Возьмем первый образ: рука. Рука высоко поднята, сжатая ладонь обращена к небу, вот она переворачивается, и онемевшие пальцы, затекшие оттого, что долго были стиснуты в кулак, внезапно раскрываются, и рука напоминает теперь распластанную птицу, уносимую порывом ветра, из опрокинутой ладони на мраморный стол высыпаются игральные кости. В литературе вы найдете множество описаний орла, что парит над ничего не подозревающим ягненком, который спокойно щиплет травку; или же орел кружит над Дельфами, и из его клюва падает камень Омфал, отметив «пуп» земли, центр Вселенной; или в своих когтях орел переносит изумленного и слегка захмелевшего Ганимеда на Олимп и опускает на облачную перину. Описывая эти картины, я думаю о том, что последние из них замыслил Бог богов, рука играющего в кости взмывает очень высоко – как у пианиста, приступающего к сложному пассажу – и там, высоко, она зависает на мгновение, раскрывается и бросает на столик кафе жребий, кубики с числами на гранях.
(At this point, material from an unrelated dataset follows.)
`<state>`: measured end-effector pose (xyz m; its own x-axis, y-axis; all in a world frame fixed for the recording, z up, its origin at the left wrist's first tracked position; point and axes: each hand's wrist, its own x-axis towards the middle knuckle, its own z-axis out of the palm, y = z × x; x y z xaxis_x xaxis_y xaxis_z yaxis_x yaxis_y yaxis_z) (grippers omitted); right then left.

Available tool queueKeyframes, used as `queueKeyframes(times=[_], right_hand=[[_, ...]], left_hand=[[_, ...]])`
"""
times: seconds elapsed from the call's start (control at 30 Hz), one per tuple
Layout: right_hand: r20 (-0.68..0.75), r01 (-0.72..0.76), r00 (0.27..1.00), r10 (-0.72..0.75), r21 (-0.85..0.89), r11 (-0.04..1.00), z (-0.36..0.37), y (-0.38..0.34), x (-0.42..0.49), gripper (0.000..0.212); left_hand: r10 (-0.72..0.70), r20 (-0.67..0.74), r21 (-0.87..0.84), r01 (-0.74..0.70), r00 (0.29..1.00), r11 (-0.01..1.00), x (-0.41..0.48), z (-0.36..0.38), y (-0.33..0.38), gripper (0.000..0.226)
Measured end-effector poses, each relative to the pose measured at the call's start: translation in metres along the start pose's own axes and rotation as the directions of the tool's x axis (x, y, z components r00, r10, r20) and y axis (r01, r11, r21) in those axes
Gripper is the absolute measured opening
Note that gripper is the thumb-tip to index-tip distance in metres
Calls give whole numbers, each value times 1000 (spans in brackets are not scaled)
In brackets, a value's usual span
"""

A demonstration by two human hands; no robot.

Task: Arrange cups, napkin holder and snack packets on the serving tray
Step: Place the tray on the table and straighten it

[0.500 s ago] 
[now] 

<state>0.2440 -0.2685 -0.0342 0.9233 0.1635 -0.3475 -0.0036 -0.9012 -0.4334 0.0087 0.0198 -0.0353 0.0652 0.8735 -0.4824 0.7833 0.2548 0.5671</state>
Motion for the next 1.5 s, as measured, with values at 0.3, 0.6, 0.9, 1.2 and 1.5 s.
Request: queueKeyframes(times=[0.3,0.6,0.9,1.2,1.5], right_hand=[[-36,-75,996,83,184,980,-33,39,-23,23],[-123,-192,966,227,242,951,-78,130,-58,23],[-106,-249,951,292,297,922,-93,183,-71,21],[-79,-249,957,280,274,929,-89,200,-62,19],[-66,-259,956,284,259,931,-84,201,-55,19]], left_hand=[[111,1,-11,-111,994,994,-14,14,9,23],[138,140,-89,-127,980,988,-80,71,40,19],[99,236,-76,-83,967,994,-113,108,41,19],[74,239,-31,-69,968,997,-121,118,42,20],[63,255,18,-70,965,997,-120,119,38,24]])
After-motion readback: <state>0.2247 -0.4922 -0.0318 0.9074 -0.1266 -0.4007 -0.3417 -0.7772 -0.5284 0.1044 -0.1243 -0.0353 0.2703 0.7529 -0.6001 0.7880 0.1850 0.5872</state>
Упав, они издают ужасный шум, навязчивый, как барабанная дробь. Пальцы игрока слабеют и распластываются на столе, теперь заговорила судьба. Вероятно, карты исполняли роль игральных костей. Известно, как ловко играющие скрывают от соперника свои карты. «Бог не играет в кости со Вселенной», эта написанная по-французски фраза ничего особенного не означает, ведь если Бог Есть, то, по определению, Бог Есть Во Всём, стало быть, в игре в кости, как и во всём прочем. Случай именуется Провиденьем. Когда Коран объявляет азартные игры греховными, запрет представляется паллиативом, временной мерой, отвлекающим маневром, дабы не дать игрокам задуматься над вопросом, который витает надо всем этим: если Бог определяет результат партии, значит, это он меня выбрал, а почему меня? Нетрудно понять, что это вызывало во мне тревогу. Или вместо Него свое слово сказал случай, то есть, случай оказался проворнее Бога? А может, Бог выбрал меня случайно?